Cutaneous malignant melanoma

It originates in the melanocytes, the cells that produce melanin, the pigment that colors the skin and protects it from UV rays. It appears 90% on the skin, although it can also appear in the eyes or, rarely, inside the body. It accounts for only 1% of skin cancers, and although it is associated with the worst prognosis, if detected early it has a high chance of being cured.

Skin cells develop in a controlled and orderly manner. The new cells push the old ones to the skin surface where they die and are eliminated from the body. When some cells acquire DNA damage, uncontrolled growth of new cells can be triggered, resulting in this skin cancer.

Most of the time, the genetic changes associated with melanoma are acquired during life and are not passed on (not inherited). In some cases, they occur randomly in a cell, with no clear cause, and in others, they are likely to occur as a result of an external cause. It is therefore likely that a combination of environmental and genetic factors leads to the development of melanoma.

Ultraviolet (UV) rays, especially type B but also type A, are a major cause of melanoma as they can damage the DNA of skin cells. However, UV light does not cause all melanomas, especially those that occur on parts of the body not exposed to sunlight, so other factors can influence the risk of melanoma.

The following factors can increase a person's risk of developing melanoma:

  • Sun exposure: living at high altitudes or in areas with intense sunlight year-round are at increased risk, as well as staying outdoors during midday extended periods.
  • Indoor tanning in sunbeds, tanning salons, or sunlamps. Their use is strongly discouraged.
  • Moles: people with many moles or unusual, large moles with irregular shape and color (dysplastic nevi or atypical moles) are at increased risk.
  • Fair skin: people with fair complexion, blond or colored hair, blue eyes, and freckles have a higher risk of developing melanoma. This risk is also higher in people who tend to burn their skin rather than tan.
  • Previous skin cancer. People who have already had melanoma or basal cell or squamous cell skin cancer have a higher risk of developing melanoma.
  • Ethnicity: While it can develop in individuals of any ethnicity, people of Caucasian descent are 20 times more at risk than those of African descent.
  • Age: it occurs in young adults more frequently than many other cancers. The median age of diagnosis is around 50 years.
  • Weakened immune system: Both disease and immunosuppressive treatments increase the risk of developing skin cancer, including melanoma.

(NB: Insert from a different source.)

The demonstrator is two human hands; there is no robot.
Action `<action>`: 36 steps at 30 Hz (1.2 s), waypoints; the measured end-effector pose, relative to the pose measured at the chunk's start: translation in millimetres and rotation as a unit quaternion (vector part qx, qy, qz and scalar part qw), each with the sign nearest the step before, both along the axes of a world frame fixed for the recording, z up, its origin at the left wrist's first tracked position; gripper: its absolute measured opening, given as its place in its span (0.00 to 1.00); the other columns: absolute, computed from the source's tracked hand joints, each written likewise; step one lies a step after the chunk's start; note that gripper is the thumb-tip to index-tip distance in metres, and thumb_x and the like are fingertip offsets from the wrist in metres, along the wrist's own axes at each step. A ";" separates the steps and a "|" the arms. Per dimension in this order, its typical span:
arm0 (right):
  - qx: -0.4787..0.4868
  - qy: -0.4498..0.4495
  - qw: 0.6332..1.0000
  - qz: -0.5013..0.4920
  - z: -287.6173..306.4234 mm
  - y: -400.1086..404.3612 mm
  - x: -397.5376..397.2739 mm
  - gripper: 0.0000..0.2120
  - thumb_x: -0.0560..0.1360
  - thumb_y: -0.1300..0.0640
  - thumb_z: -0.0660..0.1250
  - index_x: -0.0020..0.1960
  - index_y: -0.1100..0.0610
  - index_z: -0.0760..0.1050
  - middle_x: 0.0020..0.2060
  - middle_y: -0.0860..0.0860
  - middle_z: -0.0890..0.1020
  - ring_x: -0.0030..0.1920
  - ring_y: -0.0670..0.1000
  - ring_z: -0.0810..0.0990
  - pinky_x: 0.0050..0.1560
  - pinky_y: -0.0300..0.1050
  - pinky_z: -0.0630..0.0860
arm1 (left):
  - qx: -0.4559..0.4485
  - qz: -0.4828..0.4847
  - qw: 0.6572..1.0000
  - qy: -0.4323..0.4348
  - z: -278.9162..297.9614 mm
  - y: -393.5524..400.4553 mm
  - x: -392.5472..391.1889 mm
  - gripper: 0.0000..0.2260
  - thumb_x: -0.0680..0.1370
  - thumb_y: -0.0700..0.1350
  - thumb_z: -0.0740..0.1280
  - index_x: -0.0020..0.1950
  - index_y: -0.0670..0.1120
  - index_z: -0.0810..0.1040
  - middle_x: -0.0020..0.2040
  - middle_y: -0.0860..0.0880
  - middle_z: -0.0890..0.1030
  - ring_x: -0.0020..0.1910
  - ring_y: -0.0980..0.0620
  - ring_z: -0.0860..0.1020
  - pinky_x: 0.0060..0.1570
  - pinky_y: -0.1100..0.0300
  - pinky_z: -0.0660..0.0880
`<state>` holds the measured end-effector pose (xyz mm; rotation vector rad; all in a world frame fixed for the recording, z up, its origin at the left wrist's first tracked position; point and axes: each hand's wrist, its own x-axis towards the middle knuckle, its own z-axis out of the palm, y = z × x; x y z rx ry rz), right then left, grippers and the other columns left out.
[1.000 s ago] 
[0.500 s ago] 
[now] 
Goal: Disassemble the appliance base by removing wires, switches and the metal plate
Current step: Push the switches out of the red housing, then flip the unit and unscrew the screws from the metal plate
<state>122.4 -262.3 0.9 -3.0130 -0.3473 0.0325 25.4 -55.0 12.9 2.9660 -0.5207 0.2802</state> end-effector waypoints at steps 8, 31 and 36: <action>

Additionally, and less frequently, it is possible to inherit genetic changes from parents that increase the risk of melanoma. About 10% of people with melanoma have a family history of the disease, the risk of developing melanoma is 2 to 3 times higher than the average risk if there is a close relative affected. This risk increases if several family members living in different places have been diagnosed with melanoma. In addition, hereditary familial forms of melanoma due to changes in specific genes such as CDKN2A, CDK4, P53, and MITF have been described, although they are rare. Other hereditary conditions (Xeroderma Pigmentosa, Li-Fraumeni syndrome, or hereditary breast and ovarian cancer, among others) are also associated with an increased risk of melanoma.

Symptoms

Melanomas can form anywhere on the body, although they most frequently appear in areas that have been exposed to the sun (back, legs, arms or face). They can also occur in areas without sun exposure, such as soles of the feet, palms of the hands or nail beds, although this usually occurs in individuals with darker skin.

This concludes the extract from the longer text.